The Securitisation and Reconstruction of Financial Assets and Enforcement of Security Interest Act, 2002, allows lenders to sell financial assets to securitisation and reconstruction companies.
Banks and institutions can seize the assets of any defaulter after serving a 60-day notice and are at liberty to sell the assets in order to recover the dues.
"However, there are a lot of grey areas. While the Sarefaesi Act focuses on creation and enforcement of securities, it does not address the issue of prioritisation of various claims on assets," said a government source.
The move has been triggered by a decision of the United Nations Commission on International Trade Law to have uniform commercial laws in member countries. Financial Sector secretary N S Sisodia recently attended an Uncitral meeting in New York. Two Uncitral working groups are now studying security interest and insolvency provisions.

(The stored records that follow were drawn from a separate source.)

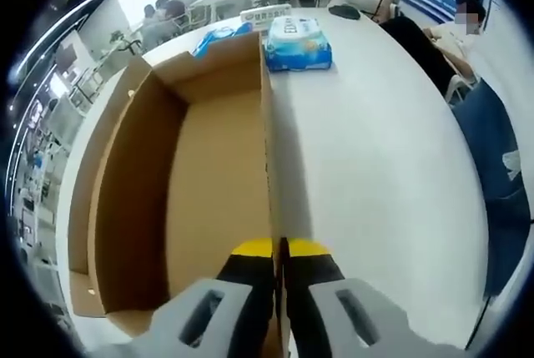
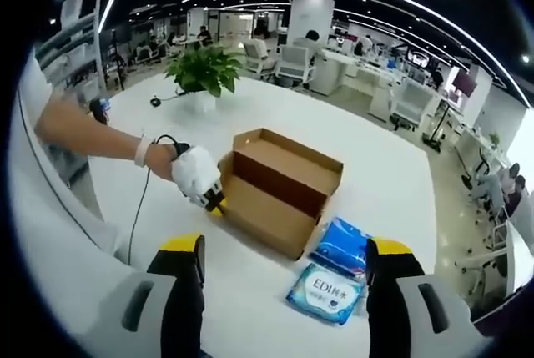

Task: Operate the shoe box by opening the lid, removing the specified soft item, and placing it in the target area until the item is outside and the box remains undamaged.

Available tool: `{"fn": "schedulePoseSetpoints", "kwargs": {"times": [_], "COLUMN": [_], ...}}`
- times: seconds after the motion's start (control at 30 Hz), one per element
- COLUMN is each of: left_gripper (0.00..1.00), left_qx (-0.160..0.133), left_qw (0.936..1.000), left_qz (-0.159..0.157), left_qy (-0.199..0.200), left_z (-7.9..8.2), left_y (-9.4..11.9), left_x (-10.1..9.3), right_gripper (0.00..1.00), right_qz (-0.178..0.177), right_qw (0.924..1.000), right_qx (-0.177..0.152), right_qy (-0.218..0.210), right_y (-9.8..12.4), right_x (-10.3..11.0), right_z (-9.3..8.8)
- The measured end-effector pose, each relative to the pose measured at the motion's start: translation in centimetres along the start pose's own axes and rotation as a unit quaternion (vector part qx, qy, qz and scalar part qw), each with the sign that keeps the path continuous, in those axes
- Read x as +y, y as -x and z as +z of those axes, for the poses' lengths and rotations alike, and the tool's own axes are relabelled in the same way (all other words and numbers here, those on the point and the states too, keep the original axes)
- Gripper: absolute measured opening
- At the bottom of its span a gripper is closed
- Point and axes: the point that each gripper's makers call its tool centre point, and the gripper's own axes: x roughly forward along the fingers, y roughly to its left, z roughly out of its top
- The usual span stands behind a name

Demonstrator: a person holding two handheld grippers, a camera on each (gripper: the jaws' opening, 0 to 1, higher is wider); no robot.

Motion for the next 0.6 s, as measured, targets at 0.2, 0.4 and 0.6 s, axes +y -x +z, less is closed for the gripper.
{"fn": "schedulePoseSetpoints", "kwargs": {"times": [0.2,0.4,0.6], "left_gripper": [0.01,0.01,0.01], "left_qx": [0.005,0.011,0.011], "left_qw": [1.0,0.9999,0.9999], "left_qz": [0.001,-0.004,-0.006], "left_qy": [0.001,-0.002,-0.002], "left_z": [0.0,0.2,0.3], "left_y": [-0.1,-0.1,-0.2], "left_x": [0.0,-0.2,-0.1], "right_gripper": [0.8,0.79,0.76], "right_qz": [-0.003,-0.011,-0.057], "right_qw": [0.9998,0.9985,0.985], "right_qx": [0.008,0.014,0.05], "right_qy": [0.017,0.051,0.155], "right_y": [-0.5,-1.1,-1.5], "right_x": [-0.8,-2.2,-4.8], "right_z": [0.7,2.0,3.1]}}
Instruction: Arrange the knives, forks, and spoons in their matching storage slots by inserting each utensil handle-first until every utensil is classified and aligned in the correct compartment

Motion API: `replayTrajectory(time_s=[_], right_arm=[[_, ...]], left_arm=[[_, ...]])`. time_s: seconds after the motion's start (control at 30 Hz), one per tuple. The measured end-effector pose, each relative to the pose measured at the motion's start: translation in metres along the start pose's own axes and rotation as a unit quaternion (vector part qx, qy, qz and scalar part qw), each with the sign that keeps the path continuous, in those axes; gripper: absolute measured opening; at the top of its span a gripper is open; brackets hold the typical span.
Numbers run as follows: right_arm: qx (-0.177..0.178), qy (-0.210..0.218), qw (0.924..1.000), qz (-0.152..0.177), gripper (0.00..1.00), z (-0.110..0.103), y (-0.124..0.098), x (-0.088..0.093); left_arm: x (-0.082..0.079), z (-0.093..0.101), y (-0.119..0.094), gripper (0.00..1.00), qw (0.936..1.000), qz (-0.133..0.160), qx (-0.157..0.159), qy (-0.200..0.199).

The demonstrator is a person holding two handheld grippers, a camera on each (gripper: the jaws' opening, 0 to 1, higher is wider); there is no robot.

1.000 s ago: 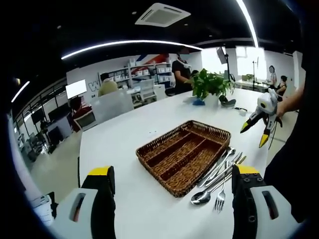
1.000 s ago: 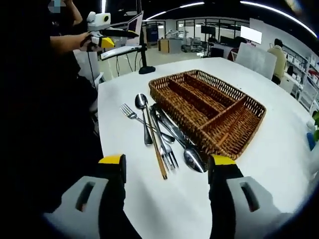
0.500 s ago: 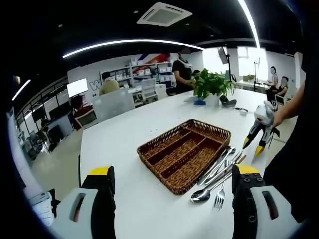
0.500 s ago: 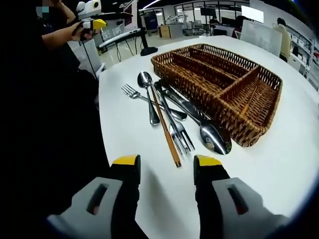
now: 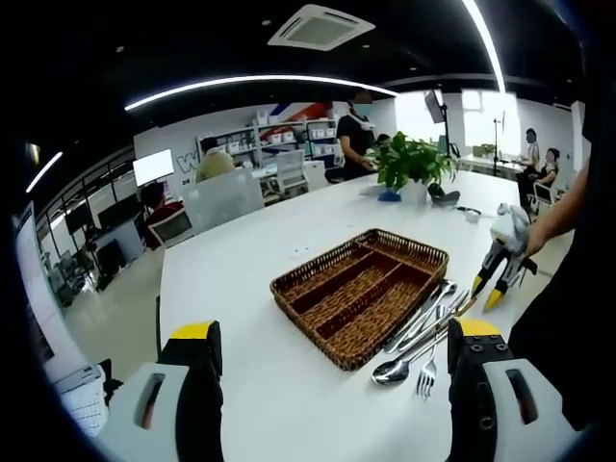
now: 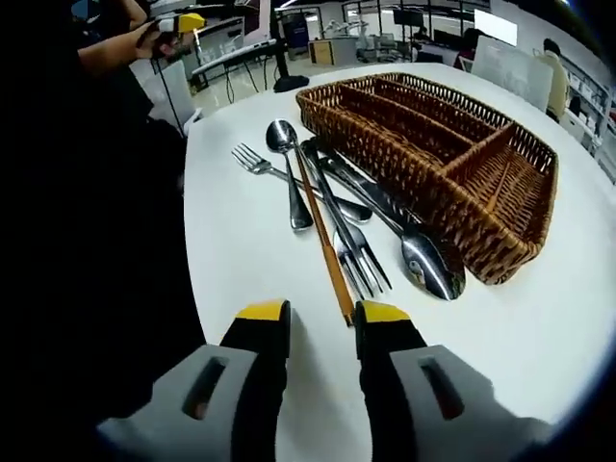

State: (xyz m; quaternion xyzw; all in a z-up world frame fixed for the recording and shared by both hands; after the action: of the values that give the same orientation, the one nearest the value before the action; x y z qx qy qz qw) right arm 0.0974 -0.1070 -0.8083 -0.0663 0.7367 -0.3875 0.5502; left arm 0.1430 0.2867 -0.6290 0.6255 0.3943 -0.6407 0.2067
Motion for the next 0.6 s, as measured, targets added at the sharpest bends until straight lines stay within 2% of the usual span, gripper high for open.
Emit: replayTrajectory(time_s=[0.27, 0.3, 0.33, 0.37, 0.4, 0.47, 0.6], right_arm=[[0.006, -0.02, 0.9998, -0.006, 0.17, 0.003, 0.005, 0.0], [0.009, -0.03, 0.9995, -0.003, 0.15, 0.004, 0.005, 0.0], [0.011, -0.066, 0.9977, -0.011, 0.13, 0.005, 0.005, 0.0], [0.011, -0.085, 0.9962, -0.016, 0.12, 0.005, 0.005, 0.0], [0.011, -0.09, 0.9957, -0.019, 0.11, 0.003, 0.005, -0.001], [0.005, -0.062, 0.9978, -0.022, 0.09, 0.001, 0.008, -0.001], [0.0, -0.071, 0.9972, -0.02, 0.1, -0.002, 0.012, -0.004]], left_arm=[[-0.001, 0.0, -0.001, 1.0, 1.0, 0.0, 0.002, 0.002], [-0.001, -0.001, -0.001, 1.0, 1.0, 0.0, 0.002, 0.002], [-0.001, -0.001, -0.001, 1.0, 1.0, -0.001, 0.002, 0.002], [-0.001, -0.001, -0.001, 1.0, 1.0, -0.002, 0.002, 0.002], [-0.001, -0.001, -0.001, 1.0, 1.0, -0.002, 0.002, 0.002], [-0.001, -0.001, -0.001, 1.0, 1.0, -0.001, 0.002, 0.002], [-0.002, -0.002, -0.001, 1.0, 1.0, 0.001, 0.0, 0.003]])
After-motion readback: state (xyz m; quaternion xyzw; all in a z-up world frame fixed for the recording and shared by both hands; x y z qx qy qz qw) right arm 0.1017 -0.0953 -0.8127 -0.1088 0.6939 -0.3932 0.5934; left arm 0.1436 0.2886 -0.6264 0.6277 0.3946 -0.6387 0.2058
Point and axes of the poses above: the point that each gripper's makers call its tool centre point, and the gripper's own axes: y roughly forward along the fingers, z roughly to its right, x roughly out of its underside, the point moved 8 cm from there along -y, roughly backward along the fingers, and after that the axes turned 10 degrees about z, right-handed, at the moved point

The Transfer of Property Act and the Contract Act do not address such issues. Even hypothecation laws do not specify the rights and obligations of the parties involved.
Uncitral wants to develop an efficient legal regime for security rights in goods involved in a commercial activity, including inventory.
The decision to work on a model law for secured credit was prompted by the need for an efficient legal regime that will remove legal obstacles to secured credit. This, in turn, will influence the availability and the cost of credit."In the longer term, a flexible and effective legal framework for security rights could serve as a useful tool to increase economic growth," an Uncitral document said.